In fact, the selfie craze has proven so dangerous that officials in Australia had to fence off a 16-storey high rock that looks like a wedding cake because people wouldn’t stop taking photos on it, despite fears it could collapse at any time.

Russia has also experienced its share of accidents: two men in the Urals were killed while taking a selfie of themselves holding a hand grenade with the pin pulled out (the photo survived as proof), and a teenager died in May while climbing onto a railway bridge to take a photo.

The incidents have caused the Russian government to launch a campaign to warn people about the dangers of selfies, which included the following poster:


So what is it that makes selfie-takers so likely to put themselves in danger? Research published by Ohio State University last year found that men who post a lot of selfies score higher in traits of narcissism and psychopathy in online tests. While all the participants were still in the healthy range, this suggests that they may be more inclined to focus on personal gain in situations, rather than potential danger.

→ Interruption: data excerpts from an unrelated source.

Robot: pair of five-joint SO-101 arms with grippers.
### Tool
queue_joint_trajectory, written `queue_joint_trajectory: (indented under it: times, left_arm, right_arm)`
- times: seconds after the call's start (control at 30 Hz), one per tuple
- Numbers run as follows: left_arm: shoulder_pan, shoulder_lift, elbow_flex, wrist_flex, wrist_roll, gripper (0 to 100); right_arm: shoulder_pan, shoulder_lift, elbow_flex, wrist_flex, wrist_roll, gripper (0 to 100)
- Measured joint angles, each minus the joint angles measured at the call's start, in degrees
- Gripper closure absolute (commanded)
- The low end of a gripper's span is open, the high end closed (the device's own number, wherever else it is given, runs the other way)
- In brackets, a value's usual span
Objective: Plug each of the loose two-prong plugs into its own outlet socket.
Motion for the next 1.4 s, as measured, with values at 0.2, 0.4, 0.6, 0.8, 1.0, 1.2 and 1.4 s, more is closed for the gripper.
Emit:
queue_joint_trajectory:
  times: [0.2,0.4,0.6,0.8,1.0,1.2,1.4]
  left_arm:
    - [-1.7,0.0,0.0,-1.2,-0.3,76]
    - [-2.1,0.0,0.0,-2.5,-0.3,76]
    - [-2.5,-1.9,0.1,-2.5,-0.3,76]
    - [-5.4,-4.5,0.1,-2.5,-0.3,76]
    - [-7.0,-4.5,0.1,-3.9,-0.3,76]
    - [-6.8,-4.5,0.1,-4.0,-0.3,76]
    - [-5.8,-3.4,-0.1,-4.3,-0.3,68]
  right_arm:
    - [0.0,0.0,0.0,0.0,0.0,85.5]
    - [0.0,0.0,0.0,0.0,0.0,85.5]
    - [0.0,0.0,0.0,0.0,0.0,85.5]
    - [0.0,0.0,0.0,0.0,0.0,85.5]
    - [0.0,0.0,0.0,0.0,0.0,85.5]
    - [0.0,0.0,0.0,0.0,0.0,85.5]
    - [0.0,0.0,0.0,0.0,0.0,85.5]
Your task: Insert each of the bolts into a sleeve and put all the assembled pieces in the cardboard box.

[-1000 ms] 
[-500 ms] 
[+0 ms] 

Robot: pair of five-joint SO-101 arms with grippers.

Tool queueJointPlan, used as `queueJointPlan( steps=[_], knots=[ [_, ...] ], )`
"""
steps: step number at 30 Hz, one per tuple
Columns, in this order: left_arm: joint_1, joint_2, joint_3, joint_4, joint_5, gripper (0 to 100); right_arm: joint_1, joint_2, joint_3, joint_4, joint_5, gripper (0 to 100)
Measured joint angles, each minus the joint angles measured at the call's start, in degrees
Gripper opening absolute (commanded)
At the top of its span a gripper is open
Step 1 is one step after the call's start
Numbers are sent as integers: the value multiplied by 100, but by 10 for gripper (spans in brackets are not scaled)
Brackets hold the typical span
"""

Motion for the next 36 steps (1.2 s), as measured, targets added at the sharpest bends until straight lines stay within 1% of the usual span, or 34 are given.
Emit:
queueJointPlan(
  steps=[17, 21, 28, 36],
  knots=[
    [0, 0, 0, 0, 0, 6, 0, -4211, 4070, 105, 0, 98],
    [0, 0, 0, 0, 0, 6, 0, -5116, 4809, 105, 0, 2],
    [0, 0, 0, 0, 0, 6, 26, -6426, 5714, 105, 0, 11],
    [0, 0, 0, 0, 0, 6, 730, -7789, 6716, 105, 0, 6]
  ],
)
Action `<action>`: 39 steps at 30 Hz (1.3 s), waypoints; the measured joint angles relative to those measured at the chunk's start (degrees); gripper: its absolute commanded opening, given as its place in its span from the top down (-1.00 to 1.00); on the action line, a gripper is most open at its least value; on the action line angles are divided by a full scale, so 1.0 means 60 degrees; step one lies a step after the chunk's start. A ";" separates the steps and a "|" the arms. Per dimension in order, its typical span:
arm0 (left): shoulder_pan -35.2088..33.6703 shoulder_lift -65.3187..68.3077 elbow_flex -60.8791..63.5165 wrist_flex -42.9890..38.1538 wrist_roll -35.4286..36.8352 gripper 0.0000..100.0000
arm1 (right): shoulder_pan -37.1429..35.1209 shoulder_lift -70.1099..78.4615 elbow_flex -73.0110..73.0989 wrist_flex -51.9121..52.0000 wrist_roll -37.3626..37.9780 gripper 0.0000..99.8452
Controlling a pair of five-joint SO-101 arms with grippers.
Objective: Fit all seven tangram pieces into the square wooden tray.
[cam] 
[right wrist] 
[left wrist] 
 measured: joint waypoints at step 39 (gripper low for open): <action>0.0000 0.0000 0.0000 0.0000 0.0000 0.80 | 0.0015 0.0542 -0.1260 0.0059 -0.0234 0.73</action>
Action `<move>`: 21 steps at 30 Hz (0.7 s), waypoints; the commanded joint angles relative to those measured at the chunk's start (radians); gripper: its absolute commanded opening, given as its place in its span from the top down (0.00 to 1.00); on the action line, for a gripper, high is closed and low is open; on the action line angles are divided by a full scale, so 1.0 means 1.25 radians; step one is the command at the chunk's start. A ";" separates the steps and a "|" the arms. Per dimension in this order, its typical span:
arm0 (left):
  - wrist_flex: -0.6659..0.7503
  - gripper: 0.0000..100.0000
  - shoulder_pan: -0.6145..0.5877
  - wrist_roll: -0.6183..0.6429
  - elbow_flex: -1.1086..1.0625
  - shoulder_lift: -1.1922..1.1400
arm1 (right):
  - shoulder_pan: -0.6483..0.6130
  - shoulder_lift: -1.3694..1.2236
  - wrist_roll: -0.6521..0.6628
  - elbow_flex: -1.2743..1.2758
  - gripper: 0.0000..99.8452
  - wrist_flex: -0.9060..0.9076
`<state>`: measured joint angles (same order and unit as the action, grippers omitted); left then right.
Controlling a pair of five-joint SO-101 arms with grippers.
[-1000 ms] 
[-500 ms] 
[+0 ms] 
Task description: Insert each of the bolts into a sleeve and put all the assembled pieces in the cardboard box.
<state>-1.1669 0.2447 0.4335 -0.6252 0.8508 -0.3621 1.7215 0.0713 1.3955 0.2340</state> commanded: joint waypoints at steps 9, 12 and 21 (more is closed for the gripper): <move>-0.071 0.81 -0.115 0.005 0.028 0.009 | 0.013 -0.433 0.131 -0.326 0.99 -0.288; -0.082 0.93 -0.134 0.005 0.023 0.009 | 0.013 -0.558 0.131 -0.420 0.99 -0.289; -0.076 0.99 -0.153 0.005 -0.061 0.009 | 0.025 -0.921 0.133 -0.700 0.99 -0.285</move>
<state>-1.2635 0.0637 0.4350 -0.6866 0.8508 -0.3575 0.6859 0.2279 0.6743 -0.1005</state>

“It’s all about me. It’s putting me in the frame. I’m getting attention and when I post that to social media, I’m getting the confirmation that I need from other people that I’m awesome,” lead researcher Jesse Fox told Reuters. “You don’t care about the tourist attraction you’re destroying; you don’t care about annoying people in your social media feed … you’re not even thinking about the consequences of your actions, so who cares if you’re dangling off the side of the Eiffel Tower?”

And, yes, we know this news isn’t strictly science. But it’s an important and timely reminder that sharks aren’t the murderous beasts that the Discovery Channel’s Shark Week has made them out to be.

So how do the shark attack numbers stack up? According to the Global Shark Attack File, there have been 74 unprovoked shark attacks this year. Only eight incidents have resulted in death.

We’re not suggesting that people don’t need to be careful and aware of shark attack risks when entering the water. But not only does the likelihood of being killed by a shark pale in comparison to the deadliness of selfies, it’s also a lot lower than the number of deaths caused by dog attacks and home renovations. In fact, pretty mucheverything you do today (particularly if it involves a car) is more likely to kill you than a shark.

Of course, it’s hard not to be afraid of giant fish with teeth, but we need to keep the facts in mind so that we can make rational decisions about things like shark culls, which have no scientific backing.

Instead, maybe we should try to put a ban on the phrase “pics or it didn’t happen“. Because, statistically speaking, that sh*t is way more dangerous than a great white.